Storage Chip Weakness: A Leading Indicator
The rotation is most visible in memory chips, where demand is directly tied to cloud capital spending. When Meta, one of the most aggressive AI infrastructure buyers, announced it would rent out excess computing capacity to external customers, it triggered a sharp sell-off in storage stocks. Micron's Q3 revenue of $41.4 billion and a forward guidance of $50 billion—normally a blockbuster—failed to lift its stock price. The market interpreted the news as a sign that the cycle has peaked, with "better than expected" becoming the new normal and no room for further upside surprises.
Alibaba's 11% Surge: A Rotation Signal
The rotation thesis gained strong evidence when Alibaba's U.S.-listed shares jumped 11% on the same day chip stocks were hammered. If the AI narrative were truly broken, downstream AI plays like Alibaba would have fallen in sympathy. Instead, capital flowed from chips into Chinese cloud and AI platform companies. Two factors drove this: first, the profit shift from hardware to software and cloud services; second, unconfirmed market rumors that China may tighten restrictions on exports and overseas access to advanced AI models, highlighting the strategic value of domestic AI ecosystems.

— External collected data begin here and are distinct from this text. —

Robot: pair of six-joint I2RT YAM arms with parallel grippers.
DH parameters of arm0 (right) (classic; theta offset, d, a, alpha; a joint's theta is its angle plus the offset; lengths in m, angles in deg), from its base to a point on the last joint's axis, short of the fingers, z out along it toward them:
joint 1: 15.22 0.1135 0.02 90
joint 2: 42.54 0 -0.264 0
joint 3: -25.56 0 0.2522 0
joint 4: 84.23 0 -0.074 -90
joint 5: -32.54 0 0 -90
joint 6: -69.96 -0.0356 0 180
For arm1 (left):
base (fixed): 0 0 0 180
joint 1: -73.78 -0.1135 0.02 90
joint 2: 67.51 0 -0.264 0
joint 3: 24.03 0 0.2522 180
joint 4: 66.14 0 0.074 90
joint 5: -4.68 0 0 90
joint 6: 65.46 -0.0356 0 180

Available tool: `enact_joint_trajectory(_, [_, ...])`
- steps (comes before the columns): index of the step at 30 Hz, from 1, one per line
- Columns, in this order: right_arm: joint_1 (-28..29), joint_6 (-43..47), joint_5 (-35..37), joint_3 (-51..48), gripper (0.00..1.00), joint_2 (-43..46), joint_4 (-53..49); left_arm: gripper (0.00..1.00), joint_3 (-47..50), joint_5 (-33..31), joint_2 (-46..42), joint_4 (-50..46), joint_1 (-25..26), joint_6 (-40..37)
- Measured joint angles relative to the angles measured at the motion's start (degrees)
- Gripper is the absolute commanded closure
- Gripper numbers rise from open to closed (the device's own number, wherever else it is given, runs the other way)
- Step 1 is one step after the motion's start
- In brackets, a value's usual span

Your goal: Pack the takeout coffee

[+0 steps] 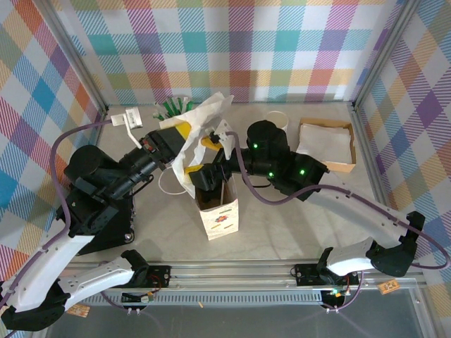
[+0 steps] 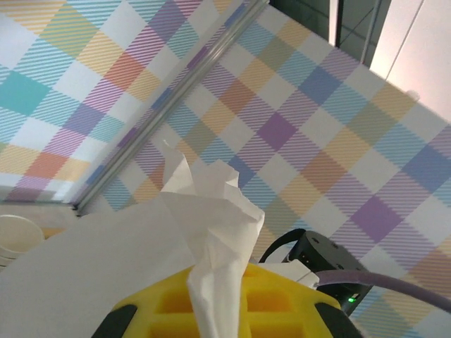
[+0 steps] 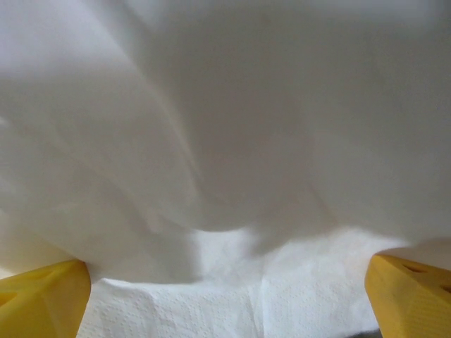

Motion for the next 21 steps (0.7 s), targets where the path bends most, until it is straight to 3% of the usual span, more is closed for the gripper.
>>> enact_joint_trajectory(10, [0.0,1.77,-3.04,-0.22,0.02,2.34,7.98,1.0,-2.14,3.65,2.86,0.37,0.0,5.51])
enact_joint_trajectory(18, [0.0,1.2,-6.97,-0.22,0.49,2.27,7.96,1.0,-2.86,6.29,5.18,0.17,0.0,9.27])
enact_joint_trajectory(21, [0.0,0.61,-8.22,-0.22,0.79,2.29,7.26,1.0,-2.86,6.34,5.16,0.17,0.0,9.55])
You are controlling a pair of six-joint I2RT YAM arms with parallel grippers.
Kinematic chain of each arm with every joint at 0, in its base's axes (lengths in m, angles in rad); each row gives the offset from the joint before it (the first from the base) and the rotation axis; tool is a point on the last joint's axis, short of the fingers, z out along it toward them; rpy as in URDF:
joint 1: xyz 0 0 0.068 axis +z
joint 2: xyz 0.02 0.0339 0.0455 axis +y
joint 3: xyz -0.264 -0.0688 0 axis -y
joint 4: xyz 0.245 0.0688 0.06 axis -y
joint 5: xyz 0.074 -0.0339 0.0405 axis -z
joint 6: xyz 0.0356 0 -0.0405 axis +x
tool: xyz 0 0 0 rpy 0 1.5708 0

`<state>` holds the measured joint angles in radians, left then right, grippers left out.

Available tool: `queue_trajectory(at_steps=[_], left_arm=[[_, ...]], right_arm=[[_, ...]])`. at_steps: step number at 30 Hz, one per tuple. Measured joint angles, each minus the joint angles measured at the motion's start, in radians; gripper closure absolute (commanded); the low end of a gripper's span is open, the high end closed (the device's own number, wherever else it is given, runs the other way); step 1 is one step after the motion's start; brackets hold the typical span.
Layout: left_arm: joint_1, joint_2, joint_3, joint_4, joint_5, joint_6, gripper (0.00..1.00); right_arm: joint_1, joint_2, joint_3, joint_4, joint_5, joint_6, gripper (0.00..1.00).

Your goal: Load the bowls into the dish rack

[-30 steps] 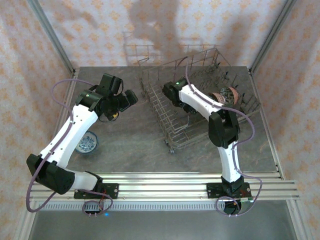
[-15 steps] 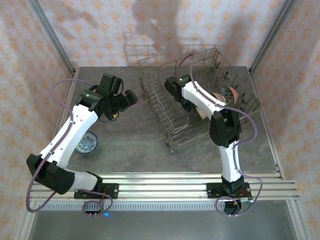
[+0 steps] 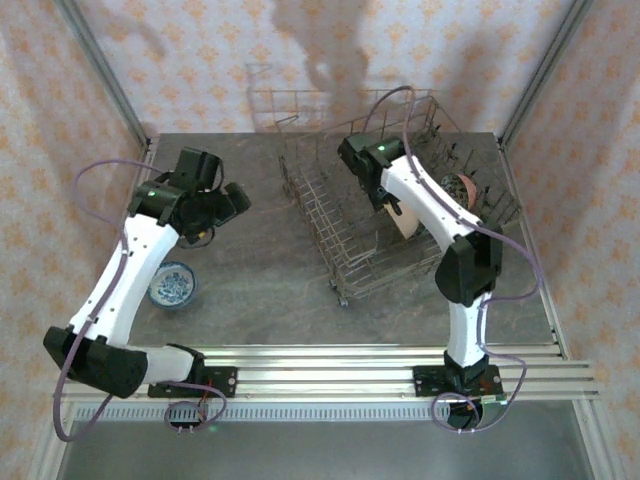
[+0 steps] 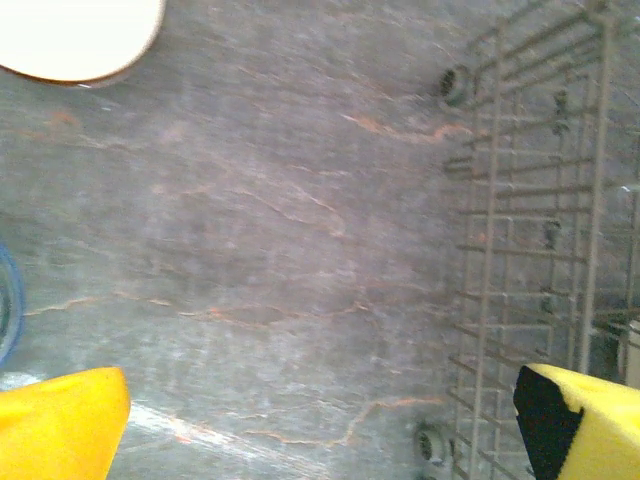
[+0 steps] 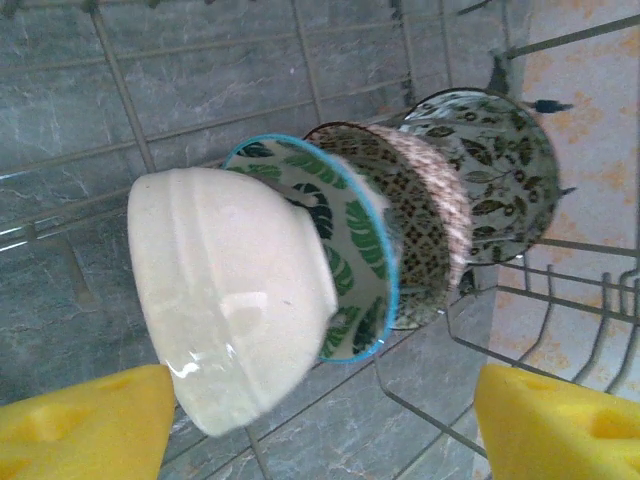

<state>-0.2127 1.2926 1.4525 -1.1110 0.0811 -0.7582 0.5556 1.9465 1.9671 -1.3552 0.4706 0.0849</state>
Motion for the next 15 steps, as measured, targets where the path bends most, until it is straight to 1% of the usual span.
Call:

Alibaba, as China's largest cloud provider and a major AI developer, stands to benefit from both trends.
U.S. cloud giants like Microsoft, Google, and Amazon have not yet seen similar price surges, likely because their valuations are already elevated and the market is still digesting the impact of slowing capital expenditure growth. But if the rotation continues, these names could see valuation repairs in the coming months.
Conclusion: A Profit Redistribution, Not a Funeral
The chip sell-off is painful, but the AI story is far from over. The next chapter may feature not the sellers of GPUs and HBM memory, but those who use them to build the next-generation internet. Money is moving from the "shovel sellers" to the "shovel users"—a profit redistribution within the AI supply chain, not a funeral for AI.